Recuerdo el réquiem de las bandarrias arruinando las paredes del cine de mi calle y sus golpes responden al eco de la maza del romano marcando el ritmo de boga a los galeotes antes de entrar en combate. Se incendia la pantalla, el espejo de todo aquello que entonces soñaba yo llegar a ser, y el rostro de Peter Ustinov tañendo la lira de Nerón se deforma hasta dibujar una sonrisa patética sobre la destrucción de Roma por el imperio del fuego.

Entre las llamas arde Pinocho y a pesar de que en su agonía llama al Hada Azul con su vocecita de madera, ella no acude esta vez a socorrerle porque sabe que todo está consumado. Peter Pan huye por el tejado a punto de desplomarse sobre la acera y abandona a su sombra perdida en el patio de butacas.

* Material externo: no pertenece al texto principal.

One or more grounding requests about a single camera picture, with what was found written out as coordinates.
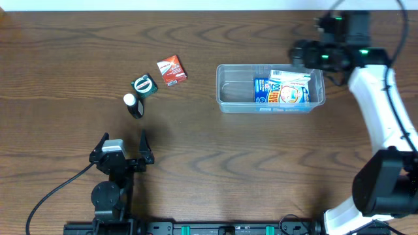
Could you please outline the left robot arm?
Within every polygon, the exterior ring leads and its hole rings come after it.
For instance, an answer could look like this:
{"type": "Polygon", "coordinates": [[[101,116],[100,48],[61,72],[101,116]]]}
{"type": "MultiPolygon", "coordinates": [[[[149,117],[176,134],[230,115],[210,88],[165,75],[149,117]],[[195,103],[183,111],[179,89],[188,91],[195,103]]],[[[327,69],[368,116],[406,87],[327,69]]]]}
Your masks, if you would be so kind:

Y mientras Alec Guinness destruye el puente sobre el río Kwai, haciendo imposible el retorno a Fantasía, Mickey Mouse, transformado en aprendiz de brujo, barre con su escoba mágica las cenizas del celuloide con el que se alimentaba Disney.

En esa foto, muda por el espanto, aun se sostiene en pie el arco del triunfo bajo el que desfilaron los nazis y los aliados luciendo su soberbia ante los parisinos y adivino a Bogart y a Bergman diciéndose: «Siempre nos quedará París».

El cine de mi calle, el cine Galicia, el cine de arriba como le conocíamos los noieses, se hundió como el Titánic traspasado por el afilado cuchillo de hielo de un iceberg errante, y un aire helado se instaló para siempre en el espacio que un día ocuparon mis sueños más amados.

No es la primera vez que al pasar ante lo que hoy son unas galerías comerciales me parece ver en el contraluz del fondo a Pepe Isbert esperando a Mister Marshall o a Sarita Montiel vendiendo ramitos de violetas.

Una madrugada, al pasar ante mi cine muerto, me abanicó su aliento. Su aroma era una mezcla de Zotal, cacahuetes, menta y besos robados. Me acerqué a la reja y pude vislumbrar a James Dean empapado en petróleo y a Moby Dick llevando enredado en su lomo a Gregory Peck. De pronto miles de pájaros surgieron de la oscuridad y se posaron en el tejado y en los cables llamando a Hitchcock. Él no contestó. Con los hermanos Marx, con Charlot, con Laurel y Hardy yacía, sin epitafio alguno, bajo aquellos divinos escombros.